Storage cache - (Neelam, Xin) - One of the biggest causes of cluster unavailability for FoundationDB are hot read shards. When users drive a lot of read traffic to a small keyspace, the cluster cannot distribute the load to more than a few servers. The goal of this project is to automatically detect these hot read shards, and have a large number of stateless processes (storage cache) start serving reads for this key range. The storage cache role will pull mutations from the TLogs, so it will be able to provide a consistent answer for these reads immediately after an initial fetch of the range.

What is the status of this feature?

The storage cache role is not complete and there are no plans to work on it any time soon as far as I’m aware.

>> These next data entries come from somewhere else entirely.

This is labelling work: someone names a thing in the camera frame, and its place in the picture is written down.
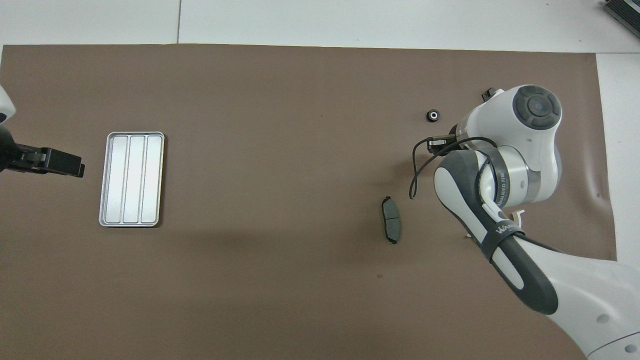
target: white floor
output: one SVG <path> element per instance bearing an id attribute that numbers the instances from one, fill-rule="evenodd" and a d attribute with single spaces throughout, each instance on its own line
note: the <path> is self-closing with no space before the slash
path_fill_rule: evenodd
<path id="1" fill-rule="evenodd" d="M 618 259 L 640 267 L 631 152 L 640 39 L 599 0 L 0 0 L 0 24 L 0 49 L 180 42 L 597 53 Z"/>

FWIW, I think a better direction to serve the same need would be:

  • An ability to increase the replica count for specific shards
  • The additional replicas would be assigned to a special pool of “caching” StorageServers
  • The caching StorageServers are just normal storage servers except DataDistribution ensures that only a small number of shards are assigned to them such that they are able to fit all or most of their shard data in RAM
  • The auto-detection of shards in need of more replicas can still be used here

My main argument for this model is that if you are in a mode where you need StorageCaches to handle your workload then StorageCache reboots will be very painful as they must reload their assigned shards from StorageServers to be useful again. Even modest cache of a few GBs is going to take some time to repopulate, and the situation will be far worse after a full cluster reboot since all StorageServer caches are cold as well.

While a StorageCache that does not write to disk and keeps all data in a memory-optimized data structure is faster than a StorageServer with the same amount of data, I think it’s operationally better to use potentially more caching StorageServers as described above to serve the same traffic in a more robust way.